Pronunciation dictionaries (used during Phonetization) are located in the dict sub-directory.
The acoustic models (used during Alignment) are located in the models directory.
The Syllabification configuration files are located in the syll directory.

All resources can be edited, modified, changed or deleted by any user.

Caution: all the files are in UTF-8, and this encoding must not be changed.

The language names are based on the ISO639-3 international standard. See http://www-01.sil.org/iso639-3/ for the list of all languages and codes. Here is the list of available languages in SPPAS resources:

French: fra
English: eng
Spanish: spa
Italian: ita
Catalan: cat
Japanese: jpn
Mandarin Chinese: cmn
Southern Min (or Min Nan): nan
Cantonese: yue

SPPAS can deal with a new language by simply adding the language resources to the appropriate sub-directories. Of course, file formats must corresponds to which expected by SPPAS! Lexicon and dictionaries can be edited/modified/saved with a simple-editor as Notepad++ for example (under Windows: above all, don't use the windows' notepad). Idem for the syllabification rules.

The only step in the procedure which is probably beyond the means of a linguist without external aid is the creation of a new acoustic model when it does not yet exist for the language being analysed. This only needs to carried out once for each language, though, and we provide detailed specifications of the information needed to train an acoustic model on an appropriate set of recordings and dictionaries or transcriptions. Acoustic models obtained by such a collaborative process will be made freely available to the scientific community.
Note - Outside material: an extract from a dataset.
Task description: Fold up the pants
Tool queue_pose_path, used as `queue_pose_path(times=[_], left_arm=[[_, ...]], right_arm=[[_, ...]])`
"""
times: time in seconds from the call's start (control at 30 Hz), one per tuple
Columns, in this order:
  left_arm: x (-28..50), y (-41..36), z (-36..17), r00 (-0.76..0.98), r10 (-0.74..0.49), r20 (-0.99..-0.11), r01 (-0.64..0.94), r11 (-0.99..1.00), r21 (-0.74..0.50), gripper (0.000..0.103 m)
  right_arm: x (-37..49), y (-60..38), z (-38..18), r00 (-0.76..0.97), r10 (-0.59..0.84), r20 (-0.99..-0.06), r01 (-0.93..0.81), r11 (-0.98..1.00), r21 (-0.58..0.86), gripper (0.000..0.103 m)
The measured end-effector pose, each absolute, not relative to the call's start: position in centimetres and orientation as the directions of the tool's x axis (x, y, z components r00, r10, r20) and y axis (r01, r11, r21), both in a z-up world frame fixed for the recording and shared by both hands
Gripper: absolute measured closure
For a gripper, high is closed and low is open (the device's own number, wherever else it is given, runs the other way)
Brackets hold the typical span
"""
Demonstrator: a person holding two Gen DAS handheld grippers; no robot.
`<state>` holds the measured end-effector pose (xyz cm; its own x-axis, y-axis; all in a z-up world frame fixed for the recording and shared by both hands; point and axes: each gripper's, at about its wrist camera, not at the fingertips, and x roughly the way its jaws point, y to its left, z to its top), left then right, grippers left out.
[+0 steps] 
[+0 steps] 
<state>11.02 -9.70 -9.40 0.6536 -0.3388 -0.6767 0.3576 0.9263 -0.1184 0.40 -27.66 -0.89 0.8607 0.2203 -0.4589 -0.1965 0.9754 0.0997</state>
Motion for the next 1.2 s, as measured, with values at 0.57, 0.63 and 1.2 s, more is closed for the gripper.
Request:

The current acoustic models can be improved too (except for eng and jpn): send your data (wav and transcription files) to the author. Notice that such data will not be published in any form without your authorization. They will be included in the training procedure to create a new (and better) acoustic model, that will be distributed in the next version of SPPAS.

About the phone sets

Most of the resources are using SAMPA to represent phonemes.

In addition, all models (except jpn and yue) include the following fillers:

dummy: untranscribed speech
gb: garbage
@@: laughting

How to add a new language

Dictionary and lexicon:

1.1 Copy the phonetic dictionary LANG.dict in the dict directory

1.2 Copy the vocabulary list LANG.vocab in the vocab directory
Create a directory models/models-LANG; then copy the acoustic model in this directory
Optionally, copy the file syllConfig-LANG.txt in the syll directory.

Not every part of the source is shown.